■ **WHAT YOU HAVE TO DO**
Whenever a line in the data below includes the string "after", copy it out.

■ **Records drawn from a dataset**
# # # # # # #
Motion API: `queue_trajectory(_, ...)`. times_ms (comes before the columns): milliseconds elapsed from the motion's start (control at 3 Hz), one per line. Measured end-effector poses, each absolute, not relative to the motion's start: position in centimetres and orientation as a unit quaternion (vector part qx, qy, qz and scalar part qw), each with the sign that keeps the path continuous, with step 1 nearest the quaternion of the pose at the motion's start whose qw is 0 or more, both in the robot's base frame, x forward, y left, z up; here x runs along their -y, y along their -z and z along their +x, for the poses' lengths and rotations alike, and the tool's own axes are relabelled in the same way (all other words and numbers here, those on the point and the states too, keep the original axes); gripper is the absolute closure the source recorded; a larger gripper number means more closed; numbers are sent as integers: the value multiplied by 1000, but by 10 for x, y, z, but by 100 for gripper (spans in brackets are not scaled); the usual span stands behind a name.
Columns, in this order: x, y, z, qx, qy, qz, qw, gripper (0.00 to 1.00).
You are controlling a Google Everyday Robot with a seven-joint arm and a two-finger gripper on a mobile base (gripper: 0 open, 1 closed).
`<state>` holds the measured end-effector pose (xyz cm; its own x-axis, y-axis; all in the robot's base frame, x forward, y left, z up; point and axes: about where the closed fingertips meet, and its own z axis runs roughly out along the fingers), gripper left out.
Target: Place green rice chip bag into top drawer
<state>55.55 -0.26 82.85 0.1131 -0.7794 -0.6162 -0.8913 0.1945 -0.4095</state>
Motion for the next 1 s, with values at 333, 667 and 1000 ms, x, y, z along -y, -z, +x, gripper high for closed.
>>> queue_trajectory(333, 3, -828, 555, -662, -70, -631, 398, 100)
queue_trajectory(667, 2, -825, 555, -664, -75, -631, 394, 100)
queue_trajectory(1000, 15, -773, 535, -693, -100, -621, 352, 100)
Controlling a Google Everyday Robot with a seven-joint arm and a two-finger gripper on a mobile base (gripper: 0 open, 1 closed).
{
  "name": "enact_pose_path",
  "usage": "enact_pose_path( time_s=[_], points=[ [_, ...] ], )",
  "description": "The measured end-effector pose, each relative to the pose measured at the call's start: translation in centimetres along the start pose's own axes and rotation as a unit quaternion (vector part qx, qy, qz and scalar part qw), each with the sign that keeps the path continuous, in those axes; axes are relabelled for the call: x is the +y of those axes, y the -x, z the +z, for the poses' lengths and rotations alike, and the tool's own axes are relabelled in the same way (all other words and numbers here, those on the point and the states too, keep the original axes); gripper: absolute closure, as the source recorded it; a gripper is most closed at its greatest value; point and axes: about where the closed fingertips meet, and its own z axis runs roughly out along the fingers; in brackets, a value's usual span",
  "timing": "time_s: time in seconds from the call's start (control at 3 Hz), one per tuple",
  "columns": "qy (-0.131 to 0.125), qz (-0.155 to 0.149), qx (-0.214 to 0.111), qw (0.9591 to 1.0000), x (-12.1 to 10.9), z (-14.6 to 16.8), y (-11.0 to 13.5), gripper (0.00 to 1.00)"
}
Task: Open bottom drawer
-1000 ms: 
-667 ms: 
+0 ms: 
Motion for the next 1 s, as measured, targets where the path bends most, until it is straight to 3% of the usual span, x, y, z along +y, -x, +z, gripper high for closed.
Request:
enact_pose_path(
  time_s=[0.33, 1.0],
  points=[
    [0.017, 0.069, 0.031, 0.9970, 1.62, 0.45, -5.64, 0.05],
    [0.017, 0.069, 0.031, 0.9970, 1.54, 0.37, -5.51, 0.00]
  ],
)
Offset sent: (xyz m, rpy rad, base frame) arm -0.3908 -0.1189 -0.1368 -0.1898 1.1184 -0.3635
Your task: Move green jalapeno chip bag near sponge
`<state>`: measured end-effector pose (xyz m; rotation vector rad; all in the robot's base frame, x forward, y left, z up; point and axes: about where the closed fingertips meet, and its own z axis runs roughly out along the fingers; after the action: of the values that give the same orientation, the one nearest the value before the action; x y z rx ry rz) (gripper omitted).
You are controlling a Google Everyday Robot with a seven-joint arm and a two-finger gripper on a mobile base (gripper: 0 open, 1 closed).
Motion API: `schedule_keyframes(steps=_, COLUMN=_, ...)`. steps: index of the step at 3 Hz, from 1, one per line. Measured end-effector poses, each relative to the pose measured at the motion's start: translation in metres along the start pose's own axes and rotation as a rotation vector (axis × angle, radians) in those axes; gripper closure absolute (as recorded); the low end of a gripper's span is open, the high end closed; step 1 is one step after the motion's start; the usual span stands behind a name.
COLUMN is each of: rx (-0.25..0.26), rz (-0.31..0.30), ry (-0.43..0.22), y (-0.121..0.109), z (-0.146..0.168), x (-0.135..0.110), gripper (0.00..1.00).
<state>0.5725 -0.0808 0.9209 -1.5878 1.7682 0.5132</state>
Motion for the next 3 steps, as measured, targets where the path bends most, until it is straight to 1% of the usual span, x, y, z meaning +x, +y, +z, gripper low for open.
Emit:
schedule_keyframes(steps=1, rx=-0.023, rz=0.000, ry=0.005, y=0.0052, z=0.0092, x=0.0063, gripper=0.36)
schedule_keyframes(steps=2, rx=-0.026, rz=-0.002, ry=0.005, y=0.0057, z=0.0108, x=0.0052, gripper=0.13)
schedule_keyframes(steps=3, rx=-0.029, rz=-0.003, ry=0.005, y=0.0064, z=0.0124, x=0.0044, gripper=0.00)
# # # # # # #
■ **SOLUTION**
`<state>`: measured end-effector pose (xyz m; rotation vector rad; all in the robot's base frame, x forward, y left, z up; point and axes: about where the closed fingertips meet, and its own z axis runs roughly out along the fingers; after the action: of the values that give the same orientation, the one nearest the value before the action; x y z rx ry rz) (gripper omitted).
Motion API: `schedule_keyframes(steps=_, COLUMN=_, ...)`. steps: index of the step at 3 Hz, from 1, one per line. Measured end-effector poses, each relative to the pose measured at the motion's start: translation in metres along the start pose's own axes and rotation as a rotation vector (axis × angle, radians) in those axes; gripper closure absolute (as recorded); the low end of a gripper's span is open, the high end closed; step 1 is one step after the motion's start; the usual span stands behind a name.

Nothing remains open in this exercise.